Exercise requirements
Copy each line of the material beneath that holds the word "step".

********************

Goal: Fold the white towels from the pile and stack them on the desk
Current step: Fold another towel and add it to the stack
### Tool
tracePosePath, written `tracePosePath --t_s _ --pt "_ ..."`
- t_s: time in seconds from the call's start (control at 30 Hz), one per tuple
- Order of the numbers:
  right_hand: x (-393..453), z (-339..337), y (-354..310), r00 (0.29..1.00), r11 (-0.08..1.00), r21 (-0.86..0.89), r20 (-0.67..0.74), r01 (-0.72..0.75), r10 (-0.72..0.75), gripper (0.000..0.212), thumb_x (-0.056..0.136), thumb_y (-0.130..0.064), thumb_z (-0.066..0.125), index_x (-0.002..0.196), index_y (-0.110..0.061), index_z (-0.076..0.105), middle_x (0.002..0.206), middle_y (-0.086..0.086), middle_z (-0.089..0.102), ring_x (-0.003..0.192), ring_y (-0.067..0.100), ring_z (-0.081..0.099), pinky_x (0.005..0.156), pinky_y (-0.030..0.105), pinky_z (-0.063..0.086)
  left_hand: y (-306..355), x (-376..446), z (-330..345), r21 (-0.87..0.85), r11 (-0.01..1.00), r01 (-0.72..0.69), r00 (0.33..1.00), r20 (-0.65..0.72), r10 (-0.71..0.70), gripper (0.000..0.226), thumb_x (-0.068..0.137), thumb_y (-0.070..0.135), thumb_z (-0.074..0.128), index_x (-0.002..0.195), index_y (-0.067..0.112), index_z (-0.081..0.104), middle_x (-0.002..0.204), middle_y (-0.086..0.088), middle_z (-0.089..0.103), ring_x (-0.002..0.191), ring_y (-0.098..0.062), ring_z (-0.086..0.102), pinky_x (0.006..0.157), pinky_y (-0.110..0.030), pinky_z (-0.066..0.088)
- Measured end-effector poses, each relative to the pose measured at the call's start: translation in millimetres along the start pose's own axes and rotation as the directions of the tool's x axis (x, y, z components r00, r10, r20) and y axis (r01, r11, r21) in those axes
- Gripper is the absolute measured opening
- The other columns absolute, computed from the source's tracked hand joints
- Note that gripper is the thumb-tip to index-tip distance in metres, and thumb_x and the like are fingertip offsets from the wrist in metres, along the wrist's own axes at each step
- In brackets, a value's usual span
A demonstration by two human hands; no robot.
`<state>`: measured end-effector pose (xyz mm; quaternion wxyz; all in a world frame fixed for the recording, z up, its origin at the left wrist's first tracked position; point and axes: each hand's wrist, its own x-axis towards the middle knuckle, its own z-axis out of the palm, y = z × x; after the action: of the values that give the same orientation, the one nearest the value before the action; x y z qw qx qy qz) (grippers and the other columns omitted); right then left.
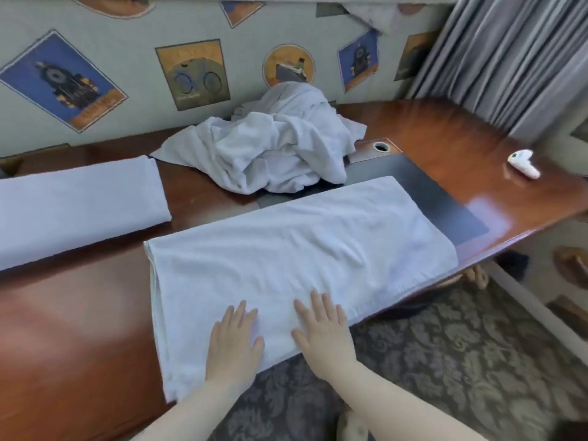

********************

Reply to the task
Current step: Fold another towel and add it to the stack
- Note that gripper is the thumb-tip to index-tip distance in metres, and thumb_x and the like are fingertip offsets from the wrist in metres, along the wrist's own axes at each step

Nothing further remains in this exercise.